Точно! Я достаю из холодильника бадейку с «Мимозой», что б дотянуться до жестянок и вдруг с интересом обнаруживаю на изрядно уже заветренной поверхности салата четкий отпечаток лица. Представляете? Очень четкий и очень качественный слепок человеческого лица на желтой заветренной поверхности салата. Моего, судя по всему, лица. Без вариантов. Больше
вроде ничье лицо из вчера присутствовавших там оказаться не должно. Дааа, до состояния мордой в салат мне допиваться еще не доводилось. Впрочем, когда-то ж надо начинать. Будем относиться ко всему философски.
— Бедный Йорик! — по-гамлетовски подбоченясь трусами и вытянув перед собой плошку с салатом и слепком собственной морды, трагическим голосом говорю я.
— Какой Юрик? При чём тут Юрик? — раздается от двери недобрый голос жены.
— А… Это ты? Да это я так… Слушай, — показываю я ей бадейку, — я что, вчера мордой в салате уснул, да?

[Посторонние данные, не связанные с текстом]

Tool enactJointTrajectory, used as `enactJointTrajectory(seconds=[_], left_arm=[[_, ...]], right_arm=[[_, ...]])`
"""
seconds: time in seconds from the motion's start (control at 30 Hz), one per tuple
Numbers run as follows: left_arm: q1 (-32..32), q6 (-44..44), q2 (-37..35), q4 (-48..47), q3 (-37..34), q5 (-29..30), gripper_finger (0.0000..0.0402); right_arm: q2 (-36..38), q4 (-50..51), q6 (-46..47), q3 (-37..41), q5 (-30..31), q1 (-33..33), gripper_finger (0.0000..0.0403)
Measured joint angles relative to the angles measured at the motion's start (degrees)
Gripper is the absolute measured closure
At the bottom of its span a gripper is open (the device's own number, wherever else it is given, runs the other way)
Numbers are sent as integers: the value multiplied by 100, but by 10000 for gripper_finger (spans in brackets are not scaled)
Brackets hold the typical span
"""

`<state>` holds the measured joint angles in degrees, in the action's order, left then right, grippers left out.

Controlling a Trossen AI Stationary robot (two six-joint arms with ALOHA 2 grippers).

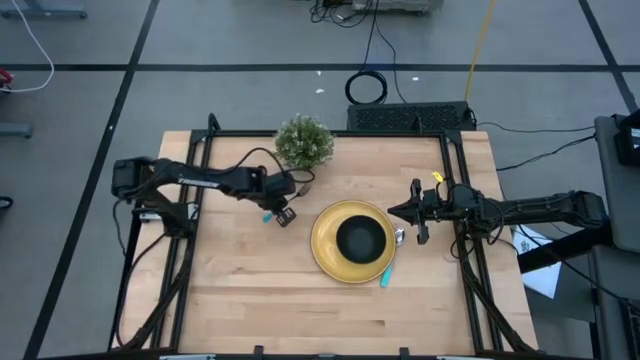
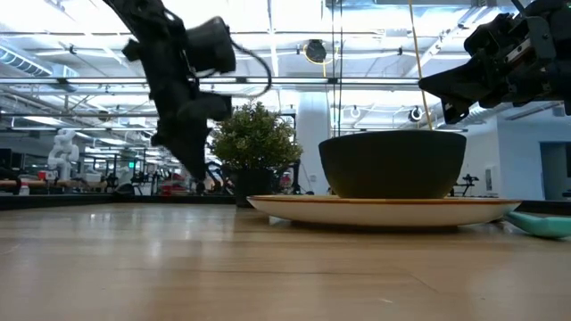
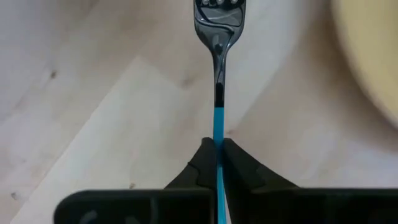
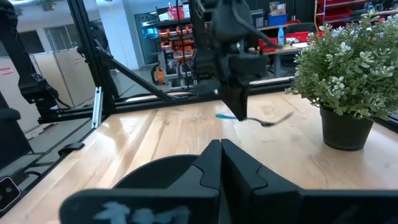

— Дурак! — говорит жена трагическим шепотом. — Это посмертная маска моей мамы! Ты что, не помнишь ничего?
Я отрицательно мотаю головой. И она восстанавливает в моей голове канву событий, перемежая повествование нелестными, но вполне традиционными эпитетами в мой адрес.
Оказывается, после того как я поднял «за здоровье дорогой Елены Ивановны», как раз и началась вторая часть обязательной программы под названием «Ох, не доживу ведь я до следующего дня рожденья!» Со всей сопутствующей атрибутикой. И вот в тот момент, когда все традиционно
стали охать и уговаривать Елену Ивановну пожить еще хотя бы чуть-чуть, я тихонько встал, взял плошку с никем не тронутым салатом «Мимоза», этим произведением искусства тюменских кулинаров, тихонько подошел к теще и со словами «дорогая Елена Ивановна, на секундочку!» аккуратно макнул её лицом в салат. Потом продемонстрировал отличный, кстати, результат
изумленному застолью и пояснил: «Слепок. Для памятника. На всякий случай».
Хорошо, что я не помню, что там было потом. Слава богу, что самолет у тещи был ночью. Она благополучно улетела, на целый год избавив меня от необходимости прям тут же на кухне, с салатом в руках, взять и сгореть со стыда.
— Что она хоть сказала-то? — подавленно спросил я у подозрительно благодушно настроенной жены.
— Она сперва обалдела, конечно. Все обалдели. А потом говорит: «Не дождешься! Я еще вас всех переживу!». И сразу запела «Ой рябина кудрявая» (примечание: русской народной песней «Ой рябина кудрявая» тёща обычно заканчивала свой панегирик, после чего все могли облегченно вздохнуть) Знаешь, похоже, ты её вылечил.
— Дай-то бог! — с надеждой произнес я, дотянувшись наконец до жестянки с пивом и сходу всосав содержимое одним глотком. Уххххх! Очередное восьмое марта благополучно завершилось.
Салат «Мимоза» я традиционно вынес на помойку на радость дворовых кошек. Вместе с драгоценным профилем. Со словами:
— Не надо нам. Живите еще сто лет, дорогая Елена Ивановна.